Review
Artist: INTERNECINE
Titel: The Book Of Lambs
- Artist: INTERNECINE
- Label/Vetrieb: Connected, Hammerheart
Ein monströses Ding von einem Album stoßen Internecine in die zuckenden Leiber aller härtesüchtigen Death Metal Extremisten dieses Planeten. Deren Sänger, Axeman und Tieftöner Jared Anderson, spielt hauptsächlich noch bei den Floridanern Morbid Angel und nebensächlich bei Hate Eternal – hat also einige instrumentelle ü£bung.
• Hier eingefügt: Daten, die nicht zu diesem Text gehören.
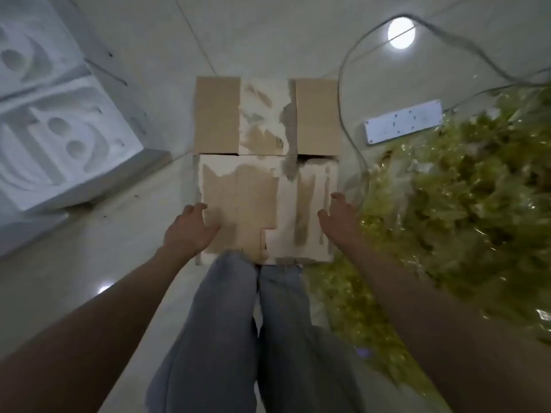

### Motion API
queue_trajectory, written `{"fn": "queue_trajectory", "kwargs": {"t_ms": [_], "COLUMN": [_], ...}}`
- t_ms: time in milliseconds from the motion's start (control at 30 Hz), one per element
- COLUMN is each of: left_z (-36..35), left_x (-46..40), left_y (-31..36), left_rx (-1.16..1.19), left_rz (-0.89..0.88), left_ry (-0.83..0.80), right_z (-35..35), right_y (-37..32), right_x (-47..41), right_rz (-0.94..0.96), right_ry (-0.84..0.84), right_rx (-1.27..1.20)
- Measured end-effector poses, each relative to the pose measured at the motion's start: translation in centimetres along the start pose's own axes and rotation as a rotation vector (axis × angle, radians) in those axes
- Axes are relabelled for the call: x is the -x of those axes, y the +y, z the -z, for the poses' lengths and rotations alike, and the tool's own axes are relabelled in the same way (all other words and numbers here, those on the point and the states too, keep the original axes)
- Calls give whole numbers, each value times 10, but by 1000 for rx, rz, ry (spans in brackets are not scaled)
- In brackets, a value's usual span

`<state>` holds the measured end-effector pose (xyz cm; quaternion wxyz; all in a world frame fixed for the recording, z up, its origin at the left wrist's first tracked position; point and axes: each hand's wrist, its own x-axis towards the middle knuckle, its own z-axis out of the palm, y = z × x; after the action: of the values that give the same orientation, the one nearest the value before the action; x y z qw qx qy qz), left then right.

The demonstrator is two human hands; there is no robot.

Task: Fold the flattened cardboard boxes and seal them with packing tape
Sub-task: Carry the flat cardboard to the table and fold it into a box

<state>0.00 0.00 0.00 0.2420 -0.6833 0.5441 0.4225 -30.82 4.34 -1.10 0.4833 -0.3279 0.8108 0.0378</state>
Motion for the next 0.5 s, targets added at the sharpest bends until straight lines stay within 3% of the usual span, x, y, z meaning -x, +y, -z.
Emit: {"fn": "queue_trajectory", "kwargs": {"t_ms": [233,500], "left_z": [-57,-66], "left_x": [-58,-86], "left_y": [-16,-19], "left_rx": [199,538], "left_rz": [190,377], "left_ry": [32,79], "right_z": [-47,-53], "right_y": [40,56], "right_x": [-57,-79], "right_rz": [-162,-321], "right_ry": [60,20], "right_rx": [-130,-385]}}
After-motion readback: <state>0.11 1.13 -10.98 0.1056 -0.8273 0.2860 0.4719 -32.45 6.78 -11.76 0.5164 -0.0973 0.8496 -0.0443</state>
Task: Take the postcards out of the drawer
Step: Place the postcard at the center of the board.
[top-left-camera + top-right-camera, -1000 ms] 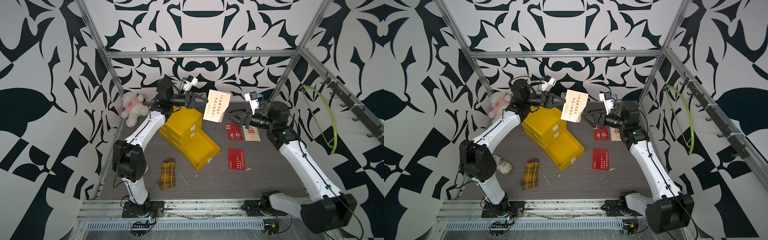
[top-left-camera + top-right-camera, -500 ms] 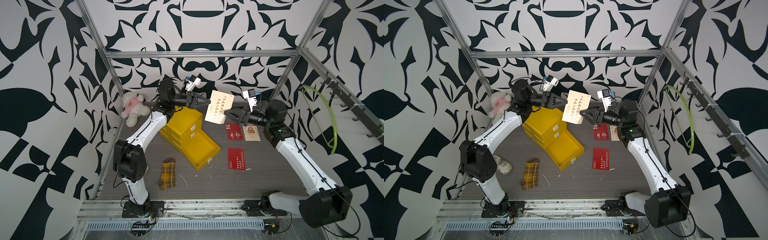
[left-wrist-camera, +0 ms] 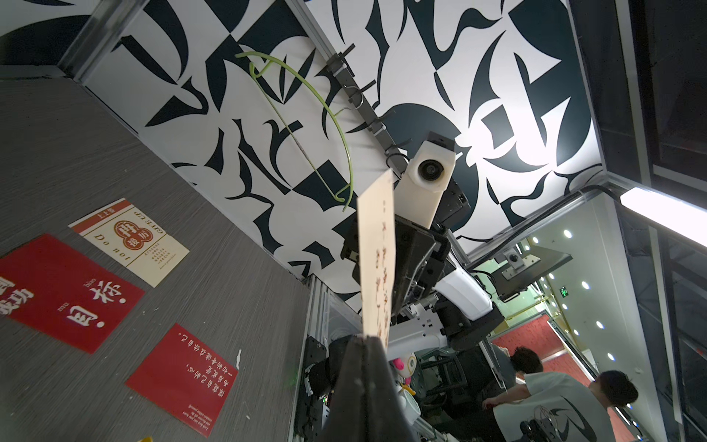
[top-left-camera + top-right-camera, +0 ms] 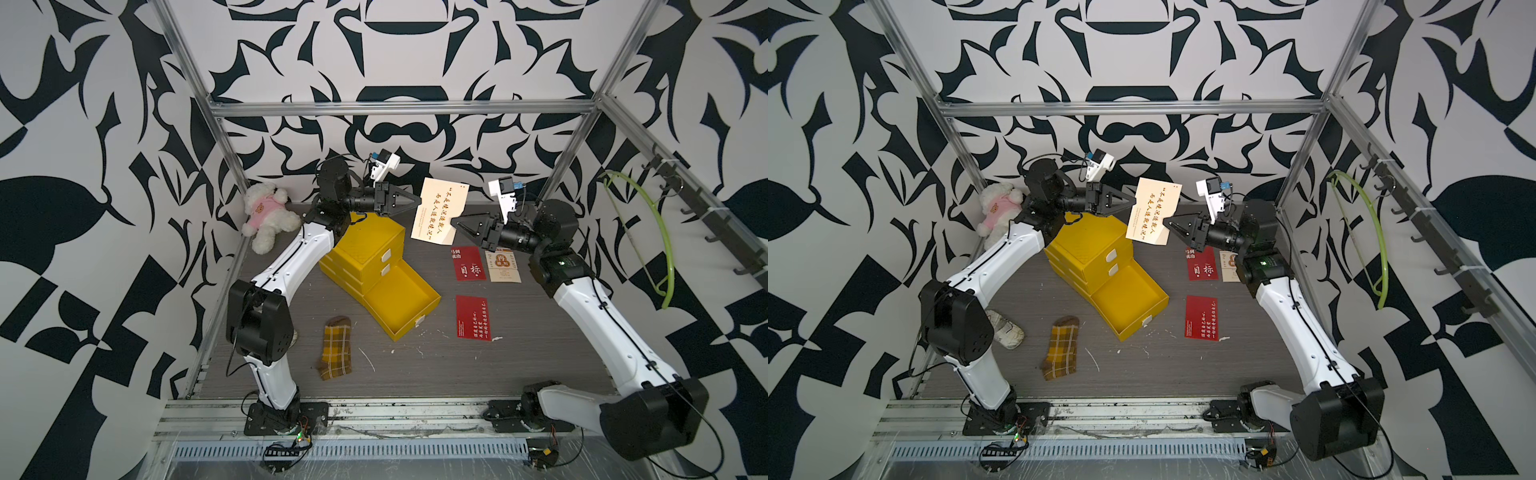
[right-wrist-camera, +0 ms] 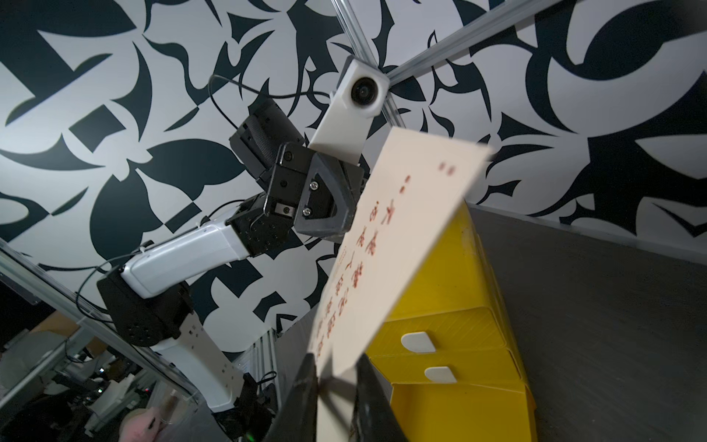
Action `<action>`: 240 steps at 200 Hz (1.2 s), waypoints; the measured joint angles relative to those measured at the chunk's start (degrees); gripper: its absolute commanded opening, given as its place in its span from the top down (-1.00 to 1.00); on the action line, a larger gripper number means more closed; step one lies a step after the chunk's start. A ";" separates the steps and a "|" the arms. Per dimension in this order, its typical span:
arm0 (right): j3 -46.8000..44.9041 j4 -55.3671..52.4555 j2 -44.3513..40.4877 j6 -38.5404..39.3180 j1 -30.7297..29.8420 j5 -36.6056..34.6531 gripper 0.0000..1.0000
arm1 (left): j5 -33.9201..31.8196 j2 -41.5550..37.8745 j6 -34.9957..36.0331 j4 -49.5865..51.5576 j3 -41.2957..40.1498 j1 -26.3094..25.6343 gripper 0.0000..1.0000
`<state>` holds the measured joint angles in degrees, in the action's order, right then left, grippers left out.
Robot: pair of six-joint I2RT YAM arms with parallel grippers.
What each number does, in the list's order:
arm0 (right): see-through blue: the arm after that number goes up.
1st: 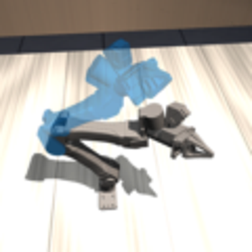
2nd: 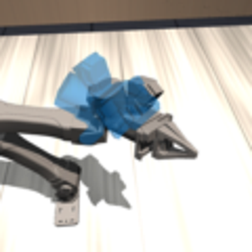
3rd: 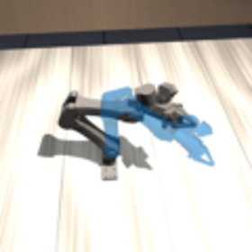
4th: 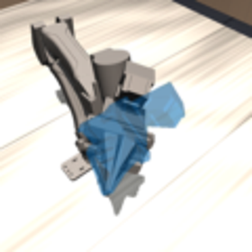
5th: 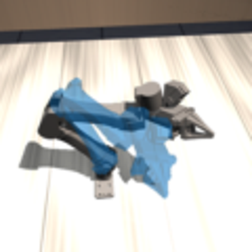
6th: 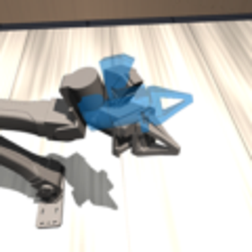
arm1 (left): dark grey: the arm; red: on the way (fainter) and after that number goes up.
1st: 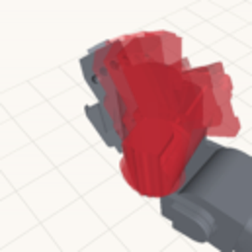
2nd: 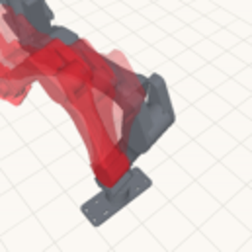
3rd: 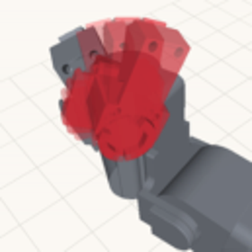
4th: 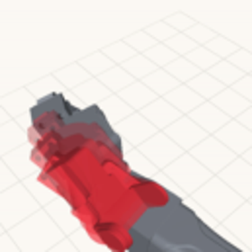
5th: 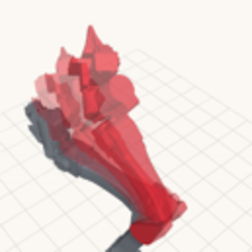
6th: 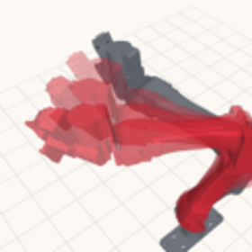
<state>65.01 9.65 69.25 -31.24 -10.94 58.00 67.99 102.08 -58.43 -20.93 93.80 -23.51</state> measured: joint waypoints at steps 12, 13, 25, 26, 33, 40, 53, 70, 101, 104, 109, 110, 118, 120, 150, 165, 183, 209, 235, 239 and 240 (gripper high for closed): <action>0.00 -0.22 0.00 -0.15 -0.02 -0.48 0.74 | -1.09 -0.37 1.38 1.33 -0.22 0.00 1.00; 0.00 -0.24 0.00 -0.09 -0.02 -0.52 0.74 | -1.16 -0.42 1.51 1.46 -0.26 0.00 1.00; 0.00 -0.48 0.04 -0.26 -0.04 -0.94 0.81 | -2.21 -1.09 2.91 3.06 -0.61 -0.09 1.00; 0.00 -0.48 0.04 -0.22 -0.04 -1.01 0.81 | -2.23 -1.14 3.02 3.17 -0.63 -0.09 1.00; 0.00 -0.66 0.07 -0.26 -0.09 -1.33 0.85 | -2.82 -1.62 4.09 4.22 -0.72 -0.20 1.00; 0.09 -0.98 0.15 -0.28 -0.17 -1.73 0.94 | -3.37 -2.08 5.07 5.22 -0.72 -0.28 1.00; 0.61 -2.25 0.35 -0.20 -0.39 -2.69 1.00 | -4.52 -3.04 7.17 7.23 -0.72 -0.48 1.00; 1.60 -4.72 0.74 0.20 -0.42 -4.63 1.00 | -6.34 -4.20 10.54 10.36 -0.70 -0.90 1.00; 2.58 -9.75 1.66 1.29 -0.76 -9.38 1.00 | -9.79 -5.57 17.86 16.96 -0.02 -2.40 1.00; 2.60 -10.16 1.77 1.31 -0.85 -9.97 1.00 | -9.97 -5.64 18.21 17.27 -0.02 -2.54 1.00; 2.67 -10.88 2.03 1.42 -1.05 -10.97 1.00 | -10.23 -5.75 19.08 17.94 0.04 -2.89 1.00; 2.69 -10.99 2.05 1.42 -1.09 -11.10 1.00 | -10.23 -5.77 19.17 18.03 0.04 -2.93 1.00; 2.89 -12.20 2.51 1.55 -1.44 -12.70 1.00 | -10.43 -5.92 20.17 18.84 0.04 -3.43 1.00; 2.99 -12.55 2.64 1.60 -1.55 -13.14 1.00 | -10.47 -5.92 20.46 19.10 0.04 -3.58 1.00; 4.02 -15.80 4.37 2.08 -3.06 -17.55 1.00 | -10.82 -5.95 22.34 21.14 0.04 -5.03 1.00; 4.26 -16.35 4.50 2.27 -3.34 -18.43 1.00 | -10.91 -5.95 22.73 21.64 0.04 -5.22 1.00; 4.57 -17.20 4.39 3.02 -3.34 -18.86 1.00 | -11.32 -5.95 23.65 22.40 0.15 -5.22 0.58; 6.51 -20.59 4.17 5.51 -3.43 -19.10 1.00 | -12.79 -5.92 26.62 26.14 1.53 -5.40 -0.27; 9.11 -25.46 3.13 8.87 -3.41 -19.39 1.00 | -15.45 -5.92 29.46 29.29 2.10 -5.35 -0.93; 9.29 -26.12 2.89 9.20 -3.34 -19.52 1.00 | -15.93 -5.92 29.27 29.86 2.05 -5.27 -0.99; 9.35 -26.36 2.78 9.40 -3.32 -19.54 1.00 | -16.00 -5.92 29.51 29.97 2.05 -5.25 -0.99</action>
<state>74.37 -16.71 72.03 -21.85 -14.26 38.46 51.99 96.16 -28.93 9.04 95.85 -28.75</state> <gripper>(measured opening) 0.047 0.868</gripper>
Seine atemberaubend artistischen Darbietungen wahnwitziger Spieltechnik auf „The Book Of Lambs“ scheinen fast schon maschineller Natur, so hyperschnell und hochpräzise hat er seine Exekutionsinstrumente für dieses tödliche Monumentalwerk malträtiert. Genretypisch bluttriefender und inhumaner Pathologengesang gehören hier genauso dazu wie infernalisches Schlagzeugdauersperrfeuer von den Gasttrommlern Derek Roddy und Tony Laureno. Die konfus ineinander verschachtelte kompositorische Komplexität von „The Book Of Lambs“ erfordert ein Höchstmaß an Aufmerksamkeit, sonst blättern die Seiten des „Buchs der Lämmer“ ungelesen und winderzeugend an einem vorbei. Anderson ist ohne jeden Zweifel ein echt wahnsinniger Todesbleisäufer – diesen respekterzeugenden Eindruck können diverse psychotisch-abstruse Gastsoli von seinem Morbid Angel Bandkollegen Erik Rutan (macht auch bei Alas Musik) zudem dauerhaft verstärken.